• YOUR GOAL
The response must consist of the lines below from the one with "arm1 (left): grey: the" through the one with "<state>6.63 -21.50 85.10", exactly as they appear and with both ends kept.

• DATA BLOCK
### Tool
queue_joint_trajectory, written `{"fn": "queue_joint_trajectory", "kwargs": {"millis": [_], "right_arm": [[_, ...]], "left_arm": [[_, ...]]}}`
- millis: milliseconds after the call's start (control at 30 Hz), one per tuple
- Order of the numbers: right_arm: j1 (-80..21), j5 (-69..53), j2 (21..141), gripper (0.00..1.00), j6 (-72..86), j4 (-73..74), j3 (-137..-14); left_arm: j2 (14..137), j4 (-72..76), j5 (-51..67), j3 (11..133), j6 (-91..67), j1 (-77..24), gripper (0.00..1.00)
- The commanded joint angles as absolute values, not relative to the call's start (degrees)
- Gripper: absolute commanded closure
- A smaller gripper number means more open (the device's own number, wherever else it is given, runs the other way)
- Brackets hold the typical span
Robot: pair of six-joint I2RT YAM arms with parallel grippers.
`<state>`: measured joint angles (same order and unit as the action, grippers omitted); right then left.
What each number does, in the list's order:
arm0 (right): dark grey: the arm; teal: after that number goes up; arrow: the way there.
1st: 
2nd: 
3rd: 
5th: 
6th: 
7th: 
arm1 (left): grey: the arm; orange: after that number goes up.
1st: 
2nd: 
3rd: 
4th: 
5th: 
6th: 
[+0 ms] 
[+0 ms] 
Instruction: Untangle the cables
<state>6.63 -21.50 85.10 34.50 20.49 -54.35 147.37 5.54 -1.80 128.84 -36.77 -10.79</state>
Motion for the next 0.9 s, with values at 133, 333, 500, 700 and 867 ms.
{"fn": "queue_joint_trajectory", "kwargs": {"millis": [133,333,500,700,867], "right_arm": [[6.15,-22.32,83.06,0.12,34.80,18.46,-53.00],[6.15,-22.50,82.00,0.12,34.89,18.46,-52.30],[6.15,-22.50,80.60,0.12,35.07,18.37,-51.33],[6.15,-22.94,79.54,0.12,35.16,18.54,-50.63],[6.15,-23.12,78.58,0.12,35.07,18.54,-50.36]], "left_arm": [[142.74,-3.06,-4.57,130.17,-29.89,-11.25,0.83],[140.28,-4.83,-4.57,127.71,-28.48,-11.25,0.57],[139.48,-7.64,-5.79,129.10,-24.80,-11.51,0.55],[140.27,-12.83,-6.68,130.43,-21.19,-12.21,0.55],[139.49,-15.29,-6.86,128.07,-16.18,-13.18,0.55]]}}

• SOLVED PROBLEM
arm1 (left): grey: the arm; orange: after that number goes up.
1st: 
2nd: 
3rd: 
4th: 
5th: 
6th: 
[+0 ms] 
[+0 ms] 
Instruction: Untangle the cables
<state>6.63 -21.50 85.10 34.50 20.49 -54.35 147.37 5.54 -1.80 128.84 -36.77 -10.79</state>

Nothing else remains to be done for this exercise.